Assignment:
Repeat the lines from the line with "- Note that" to the line with "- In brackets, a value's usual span" in the listing below, keeping both end lines and adding nothing.

** Collected material follows **

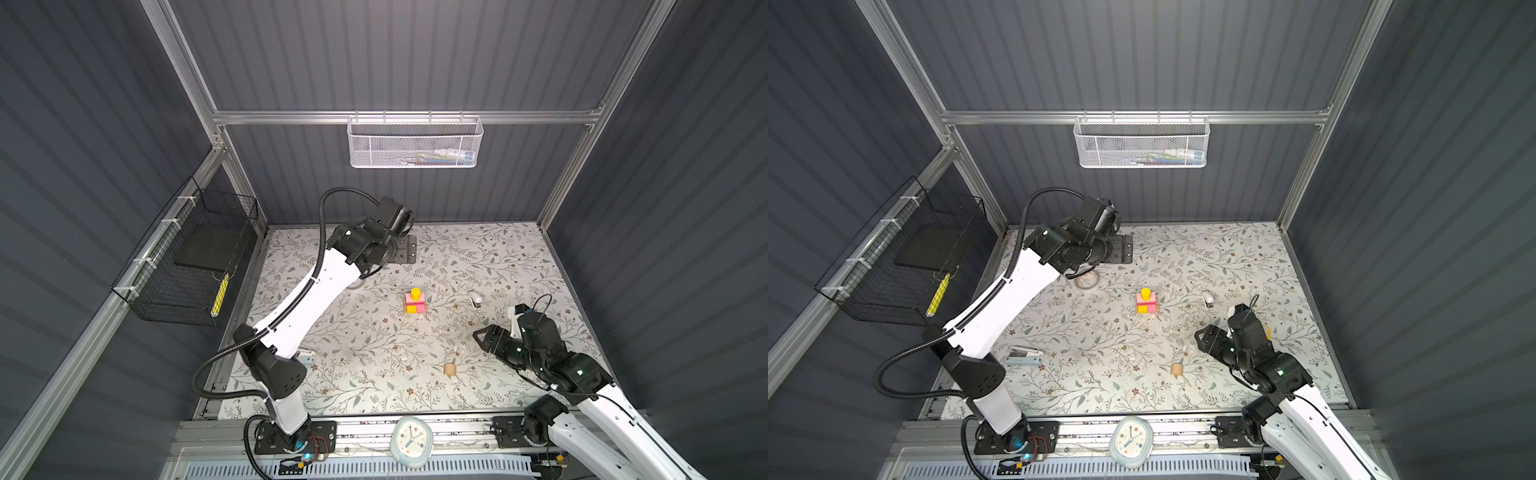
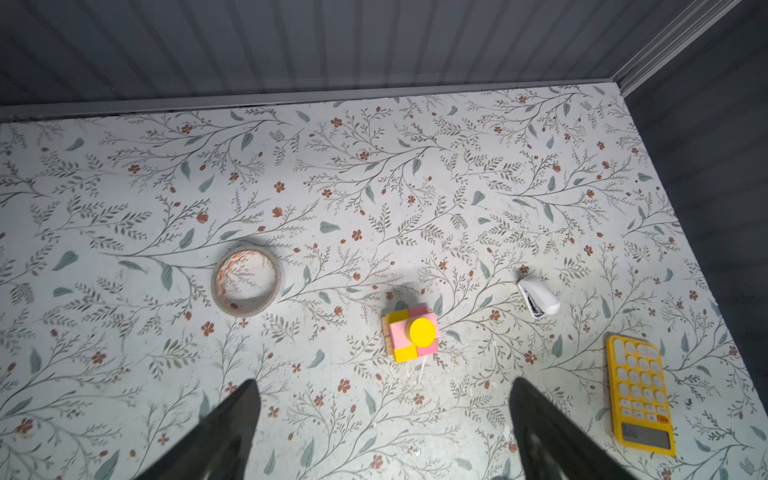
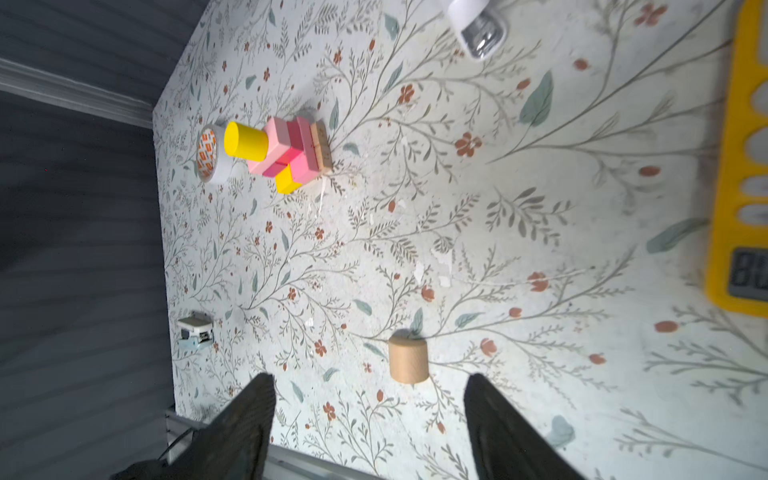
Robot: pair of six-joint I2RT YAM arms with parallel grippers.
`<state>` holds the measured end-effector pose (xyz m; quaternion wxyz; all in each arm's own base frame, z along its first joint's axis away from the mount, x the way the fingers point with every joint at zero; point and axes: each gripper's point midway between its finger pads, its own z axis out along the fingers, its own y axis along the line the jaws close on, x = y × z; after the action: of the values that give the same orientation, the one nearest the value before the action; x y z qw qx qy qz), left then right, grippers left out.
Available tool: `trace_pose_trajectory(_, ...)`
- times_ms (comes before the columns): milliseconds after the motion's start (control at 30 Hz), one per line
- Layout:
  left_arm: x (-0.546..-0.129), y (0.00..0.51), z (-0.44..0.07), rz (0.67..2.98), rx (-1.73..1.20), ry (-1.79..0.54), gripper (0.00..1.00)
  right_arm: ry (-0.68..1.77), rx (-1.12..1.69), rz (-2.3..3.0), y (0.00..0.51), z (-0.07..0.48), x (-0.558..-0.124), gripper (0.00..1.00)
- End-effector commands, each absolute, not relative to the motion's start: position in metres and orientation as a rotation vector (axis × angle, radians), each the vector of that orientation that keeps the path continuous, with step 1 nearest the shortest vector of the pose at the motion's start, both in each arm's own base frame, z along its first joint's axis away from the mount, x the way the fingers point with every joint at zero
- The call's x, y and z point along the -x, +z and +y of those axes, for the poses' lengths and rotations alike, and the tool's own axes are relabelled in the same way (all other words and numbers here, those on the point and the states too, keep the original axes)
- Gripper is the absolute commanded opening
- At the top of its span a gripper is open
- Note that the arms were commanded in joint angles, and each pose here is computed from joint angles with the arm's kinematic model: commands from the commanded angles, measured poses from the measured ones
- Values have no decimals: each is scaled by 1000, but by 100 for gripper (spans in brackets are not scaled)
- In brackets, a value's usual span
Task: Build the wood block tower
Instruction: 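Raise the left gripper off the stack while the right gripper nears the wood cylinder, then lower the right gripper around the natural-wood cylinder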
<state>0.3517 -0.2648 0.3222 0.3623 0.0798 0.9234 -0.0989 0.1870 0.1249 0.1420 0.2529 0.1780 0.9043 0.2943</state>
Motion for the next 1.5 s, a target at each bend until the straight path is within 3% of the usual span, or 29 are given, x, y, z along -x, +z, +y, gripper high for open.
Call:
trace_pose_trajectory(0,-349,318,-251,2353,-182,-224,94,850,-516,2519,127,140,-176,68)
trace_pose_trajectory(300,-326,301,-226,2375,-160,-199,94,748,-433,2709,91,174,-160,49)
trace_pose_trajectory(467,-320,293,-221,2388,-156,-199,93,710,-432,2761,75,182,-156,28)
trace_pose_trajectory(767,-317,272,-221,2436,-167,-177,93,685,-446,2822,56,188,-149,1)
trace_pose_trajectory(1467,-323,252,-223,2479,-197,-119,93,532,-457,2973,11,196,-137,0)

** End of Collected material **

Task solution:
- Note that the arms were commanded in joint angles, and each pose here is computed from joint angles with the arm's kinematic model: commands from the commanded angles, measured poses from the measured ones
- Values have no decimals: each is scaled by 1000, but by 100 for gripper (spans in brackets are not scaled)
- In brackets, a value's usual span

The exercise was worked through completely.